The book comes straight from the horse’s mouth i.e. the authors have an extensive experience in parallel programming.

Preface

The book is for people interested in programming for data parallelism using C++. Hence you should be at least familiar with C based languages (C/C++) .

If you are a novice to parallel programming, no problem. Even if you have not heard of SYCL or the compiler namely DPC++, no problem.

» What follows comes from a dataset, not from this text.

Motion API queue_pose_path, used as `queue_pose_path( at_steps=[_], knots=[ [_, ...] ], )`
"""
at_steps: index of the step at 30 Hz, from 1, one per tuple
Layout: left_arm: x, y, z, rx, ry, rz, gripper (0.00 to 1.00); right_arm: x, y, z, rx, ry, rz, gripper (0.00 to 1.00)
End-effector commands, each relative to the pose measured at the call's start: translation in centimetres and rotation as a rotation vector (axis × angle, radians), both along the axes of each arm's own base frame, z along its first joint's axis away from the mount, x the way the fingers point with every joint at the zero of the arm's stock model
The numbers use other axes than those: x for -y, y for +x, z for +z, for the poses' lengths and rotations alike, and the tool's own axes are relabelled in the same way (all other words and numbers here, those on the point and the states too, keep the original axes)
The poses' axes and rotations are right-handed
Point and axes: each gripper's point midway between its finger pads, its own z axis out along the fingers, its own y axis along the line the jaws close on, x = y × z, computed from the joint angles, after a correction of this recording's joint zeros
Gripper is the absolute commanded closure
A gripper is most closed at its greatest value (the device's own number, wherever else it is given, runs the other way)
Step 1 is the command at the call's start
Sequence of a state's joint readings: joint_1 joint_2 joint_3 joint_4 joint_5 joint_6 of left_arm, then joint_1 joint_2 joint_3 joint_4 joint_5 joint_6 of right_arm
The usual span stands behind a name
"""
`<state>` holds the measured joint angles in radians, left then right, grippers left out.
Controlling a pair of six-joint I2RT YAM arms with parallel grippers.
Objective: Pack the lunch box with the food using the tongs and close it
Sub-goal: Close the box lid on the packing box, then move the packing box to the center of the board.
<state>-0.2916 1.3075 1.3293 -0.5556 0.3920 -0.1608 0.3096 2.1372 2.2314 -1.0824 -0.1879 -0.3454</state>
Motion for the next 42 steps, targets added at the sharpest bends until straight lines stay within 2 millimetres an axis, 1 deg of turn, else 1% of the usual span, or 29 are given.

Considering programmers who are novice to parallel programming, its important to give a brief background about the group involved behind the language and compiler.

Khronos Group

The Khronos Group, Inc. is an American non-profit member-funded industry consortium based in Beaverton, Oregon, focused on the creation of open standard, royalty-free application programming interfaces (APIs) for authoring and accelerated playback of dynamic media on a wide variety of platforms and devices. Khronos members may contribute to the development of Khronos API specifications, vote at various stages before public deployment, and accelerate delivery of their platforms and applications through early access to specification drafts and conformance tests.

SYCL:

SYCL is a higher-level programming model for OpenCL as a single-source domain specific embedded language (DSEL) based on pure C++11 for SYCL 1.2.1 to improve programming productivity. This is a standard developed by Khronos Group, announced in March 2014.

DPC++:

DPC++ is an open source compiler project that is based on SYCL, a few extensions, and broad heterogeneous support that includes GPU, CPU, and FPGA support.

Chapters:

There are 19 chapters:

Chapter 1: Introduction Chapter 2: Where code executes Chapter 3: Data Management Chapter 4: Expressing Parallelism Chapter 5 :Error Handling Chapter 6: Unified Shared Memory Chapter 7: Buffers Chapter 8: Scheduling Kernels and Data Movement Chapter 9: Communication and Synchronization Chapter 10: Defining kernels Chapter 11: Vectors Chapter 12: Device Information Chapter 13: Practical tips Chapter 14: Common Parallel Patterns Chapter 15: Programming for GPUs Chapter 16: Programming for CPUs Chapter 17: Programming for FPGAs Chapter 18: Libraries Chapter 19: Memory Model Atomics

Hold your horses!

There is a reason why I have mentioned all these chapters above. The book mentions “Read the Book, Not the Spec”. I agree. In fact I would add more to it i.e. no one learnt programming only through reading a book. In next parts of the blog I will be going through code examples from each chapter and sharing my experience of running these codes on DPC++ compiler.